Une mobilisation à front renversé

On risquera d’ailleurs l’hypothèse que l’ampleur de la mobilisation pourrait venir du fait qu’il n’y a pas dans cette affaire d’amalgame possible entre délinquance et immigration comme c’est souvent le cas –puisque la scène se joue en quelque sorte à front renversé avec un bijoutier «issu de l’immigration» alors que le cambrioleur abattu ne l’est pas–, ce qui a pu permettre à nombre de personnes de manifester une exaspération en soutenant le bijoutier sans risque de passer pour raciste.

A droite, la machine à récupération politique tourne à vide en revanche. Pris en tenailles entre le discours de soutien au bijoutier, «victime» lui aussi comme l’a qualifié le maire de Nice Christian Estrosi, et le nécessaire rappel du respect de l’état de droit qui sied aux élus responsables, la voie est étroite.
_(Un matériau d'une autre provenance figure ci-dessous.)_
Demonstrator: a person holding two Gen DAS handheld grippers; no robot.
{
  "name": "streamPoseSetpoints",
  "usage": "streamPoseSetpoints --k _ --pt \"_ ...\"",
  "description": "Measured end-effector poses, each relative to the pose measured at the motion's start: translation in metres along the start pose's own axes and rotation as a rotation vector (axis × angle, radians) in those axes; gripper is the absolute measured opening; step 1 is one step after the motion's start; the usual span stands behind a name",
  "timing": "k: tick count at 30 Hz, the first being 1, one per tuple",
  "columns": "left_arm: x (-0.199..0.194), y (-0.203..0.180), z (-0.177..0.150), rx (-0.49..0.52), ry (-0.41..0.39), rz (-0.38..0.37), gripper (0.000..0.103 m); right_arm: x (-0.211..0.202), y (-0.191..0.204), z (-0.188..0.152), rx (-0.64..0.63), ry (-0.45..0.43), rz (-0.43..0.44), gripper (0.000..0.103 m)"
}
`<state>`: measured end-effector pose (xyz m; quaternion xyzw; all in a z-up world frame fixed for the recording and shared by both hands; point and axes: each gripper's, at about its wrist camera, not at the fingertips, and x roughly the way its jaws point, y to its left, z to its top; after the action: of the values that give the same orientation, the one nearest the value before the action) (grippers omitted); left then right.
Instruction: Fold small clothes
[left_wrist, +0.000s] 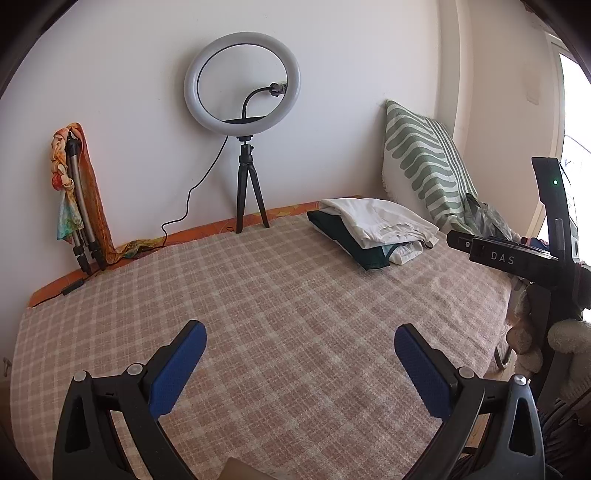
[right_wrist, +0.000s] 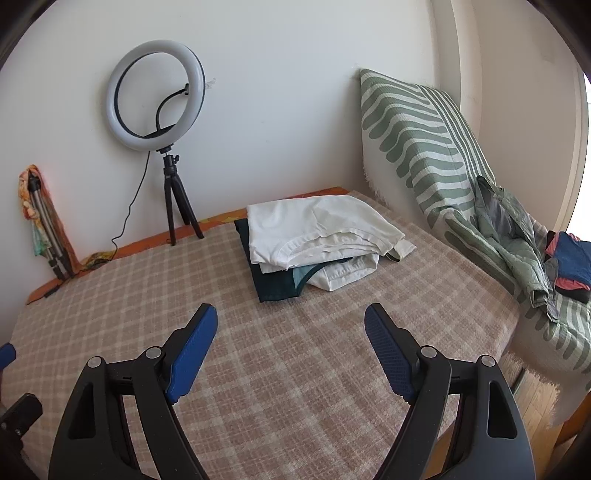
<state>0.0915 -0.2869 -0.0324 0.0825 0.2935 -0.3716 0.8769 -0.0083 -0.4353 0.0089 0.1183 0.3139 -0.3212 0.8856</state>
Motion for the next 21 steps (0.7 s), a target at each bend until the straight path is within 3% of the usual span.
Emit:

L’argument qui porte le plus loin ici est sans doute celui de la contestation du bien-fondé de la «loi Taubira» dans la mesure où le jeune cambrioleur abattu était un récidiviste.

A gauche, contestation maladroite

A gauche, pas de récupération mais beaucoup de dénégation. D’abord dans le parti-pris immédiat et quasi-automatique de certains en faveur du jeune délinquant abattu, sans un mot ni pour le bijoutier, ni pour l’insécurité toujours considérée comme sentiment plutôt que comme réalité.
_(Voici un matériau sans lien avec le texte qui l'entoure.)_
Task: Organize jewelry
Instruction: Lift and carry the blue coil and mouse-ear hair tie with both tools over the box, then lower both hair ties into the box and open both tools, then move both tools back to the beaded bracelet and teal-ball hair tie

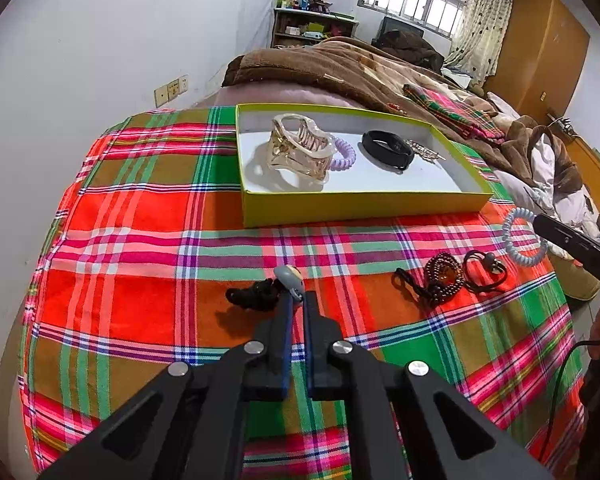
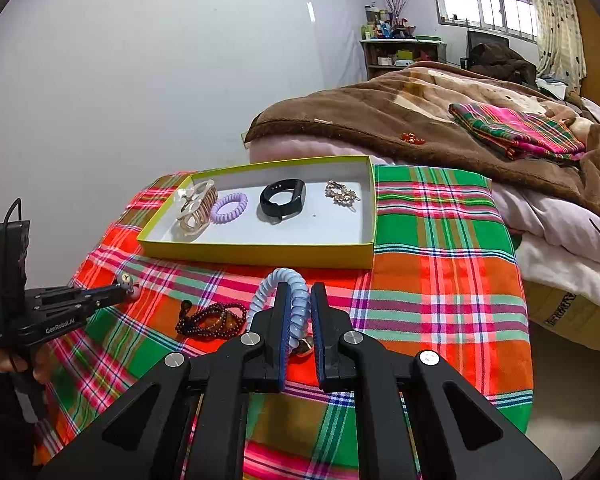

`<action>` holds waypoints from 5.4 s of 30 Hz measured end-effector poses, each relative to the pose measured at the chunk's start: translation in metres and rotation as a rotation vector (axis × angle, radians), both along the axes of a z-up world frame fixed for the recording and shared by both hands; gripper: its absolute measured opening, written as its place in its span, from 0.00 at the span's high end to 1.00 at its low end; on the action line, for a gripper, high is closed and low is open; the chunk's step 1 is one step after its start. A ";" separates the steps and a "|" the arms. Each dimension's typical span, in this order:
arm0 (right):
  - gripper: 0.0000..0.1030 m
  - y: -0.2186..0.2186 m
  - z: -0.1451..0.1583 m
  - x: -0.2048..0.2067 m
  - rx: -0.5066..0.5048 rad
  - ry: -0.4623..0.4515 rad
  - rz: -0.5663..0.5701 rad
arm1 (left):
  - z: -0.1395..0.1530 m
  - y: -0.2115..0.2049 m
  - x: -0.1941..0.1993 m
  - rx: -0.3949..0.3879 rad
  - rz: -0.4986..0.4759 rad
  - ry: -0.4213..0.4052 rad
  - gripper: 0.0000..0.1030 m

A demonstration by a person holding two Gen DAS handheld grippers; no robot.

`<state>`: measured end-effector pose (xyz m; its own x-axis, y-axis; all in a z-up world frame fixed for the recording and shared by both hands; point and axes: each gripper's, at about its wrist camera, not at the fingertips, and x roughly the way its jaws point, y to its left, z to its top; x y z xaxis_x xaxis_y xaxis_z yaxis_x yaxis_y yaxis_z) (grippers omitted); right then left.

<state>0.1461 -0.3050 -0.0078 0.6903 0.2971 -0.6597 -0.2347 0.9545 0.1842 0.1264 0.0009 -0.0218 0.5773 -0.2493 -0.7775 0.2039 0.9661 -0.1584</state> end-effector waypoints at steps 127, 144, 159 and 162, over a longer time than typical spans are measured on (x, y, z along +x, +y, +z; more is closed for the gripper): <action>0.59 0.020 -0.022 0.136 -0.175 0.096 -0.046 | 0.004 -0.098 0.122 -0.038 -0.139 0.072 0.48; 0.58 0.010 0.003 0.082 -0.102 0.040 -0.052 | 0.033 -0.079 0.077 -0.078 -0.125 0.007 0.45; 0.58 0.013 -0.030 0.020 -0.092 0.108 -0.033 | 0.018 -0.045 0.028 -0.146 -0.089 0.021 0.44; 0.58 0.016 -0.038 0.016 -0.092 0.126 -0.032 | 0.013 -0.040 0.022 -0.151 -0.079 0.033 0.44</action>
Ensuite sous la forme, dérisoire, d’une contestation de la mobilisation sur la page Facebook de soutien au bijoutier. Comme si l’établissement d’une comptabilité exacte des «likes» de la page pouvait en changer la signification politique. Expression de la pensée magique par excellence!

Enfin, sur un mode encore plus caricatural mais tout autant révélateur, au travers des exhortations de certains sur les réseaux sociaux à «défriender» (i.e. sortir de la liste de leurs contacts) celles et ceux qui auraient cliqué «like» sur la page de soutien au bijoutier niçois.

Une attitude de repli sur soi

Une telle attitude témoigne d’un repli sur soi qui n’augure rien de bon politiquement tant il ne permet plus d’aller au-delà du cercle, par définition restreint en démocratie, de ceux avec lesquels on est en plein accord. Il implique aussi une certitude, celle de détenir la Vérité et de s’exprimer au nom du Bien, qui n’est pas loin du dogmatisme religieux.

Ce qui, au passage, est tout de même étrange pour des laïcs souvent bruyamment revendiqués. C’est le mal contemporain de toute une partie de la gauche: défendre le droit et la démocratie en niant à ceux qui ne sont pas d’accord avec elle le droit de le dire et de la contester.

Au-delà du paradoxe évident d’une telle posture, il n’est pas certain qu’elle soit d’une grande efficacité politique. Les mois qui viennent ne manqueront pas de le rappeler, durement, à ceux qui l’ont oublié.